* EXERCISE DIRECTIONS *
How many lines below hold "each"? Answer with only the number.

* DATA EXCERPT *
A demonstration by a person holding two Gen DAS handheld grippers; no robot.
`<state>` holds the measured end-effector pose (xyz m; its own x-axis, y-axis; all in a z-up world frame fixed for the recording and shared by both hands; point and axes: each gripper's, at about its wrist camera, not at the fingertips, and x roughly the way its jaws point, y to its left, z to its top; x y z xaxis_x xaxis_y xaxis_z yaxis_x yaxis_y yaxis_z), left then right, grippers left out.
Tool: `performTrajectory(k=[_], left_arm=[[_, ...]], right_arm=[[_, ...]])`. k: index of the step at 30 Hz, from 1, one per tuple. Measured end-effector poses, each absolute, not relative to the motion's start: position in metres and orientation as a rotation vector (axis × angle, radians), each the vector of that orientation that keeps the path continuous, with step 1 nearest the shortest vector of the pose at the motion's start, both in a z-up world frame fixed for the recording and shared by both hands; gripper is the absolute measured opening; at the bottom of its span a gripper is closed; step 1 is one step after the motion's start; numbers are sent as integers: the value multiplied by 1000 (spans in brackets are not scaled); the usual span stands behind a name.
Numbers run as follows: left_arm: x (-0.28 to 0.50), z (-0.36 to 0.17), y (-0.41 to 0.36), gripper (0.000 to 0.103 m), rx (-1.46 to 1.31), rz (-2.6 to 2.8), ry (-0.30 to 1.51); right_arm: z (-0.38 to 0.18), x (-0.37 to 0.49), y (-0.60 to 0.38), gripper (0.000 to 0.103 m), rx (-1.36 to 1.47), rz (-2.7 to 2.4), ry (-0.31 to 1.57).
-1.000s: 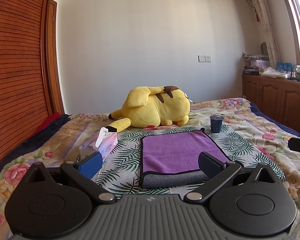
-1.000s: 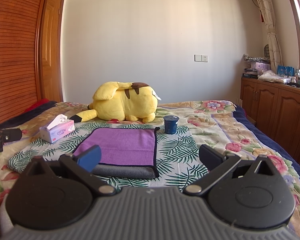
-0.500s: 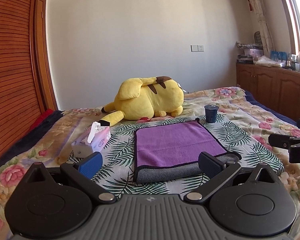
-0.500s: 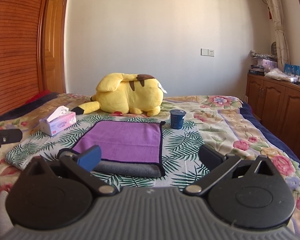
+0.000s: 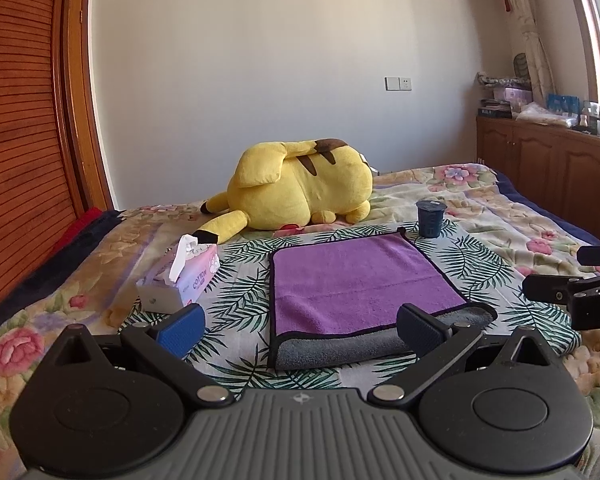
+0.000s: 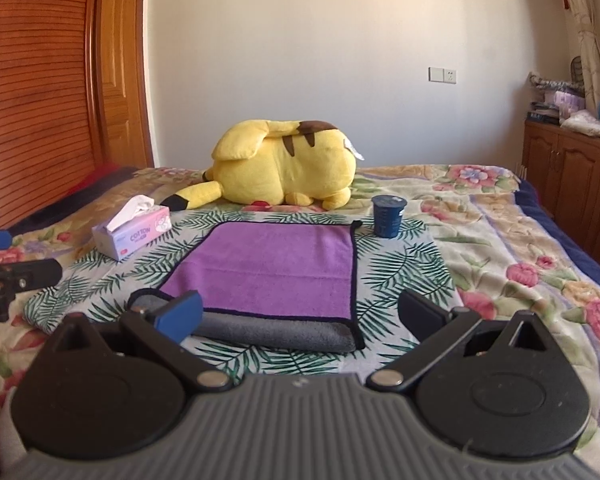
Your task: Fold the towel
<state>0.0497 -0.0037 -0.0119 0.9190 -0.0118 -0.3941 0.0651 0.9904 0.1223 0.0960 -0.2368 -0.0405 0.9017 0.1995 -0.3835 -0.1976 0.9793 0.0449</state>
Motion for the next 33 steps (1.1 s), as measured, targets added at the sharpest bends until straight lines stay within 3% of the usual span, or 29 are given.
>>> performTrajectory(k=[33], left_arm=[[156, -55, 16, 87, 158, -86, 568]], right_arm=[[-73, 184, -246, 103, -11, 292, 523]])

* OUTPUT FOR THIS EXERCISE *
2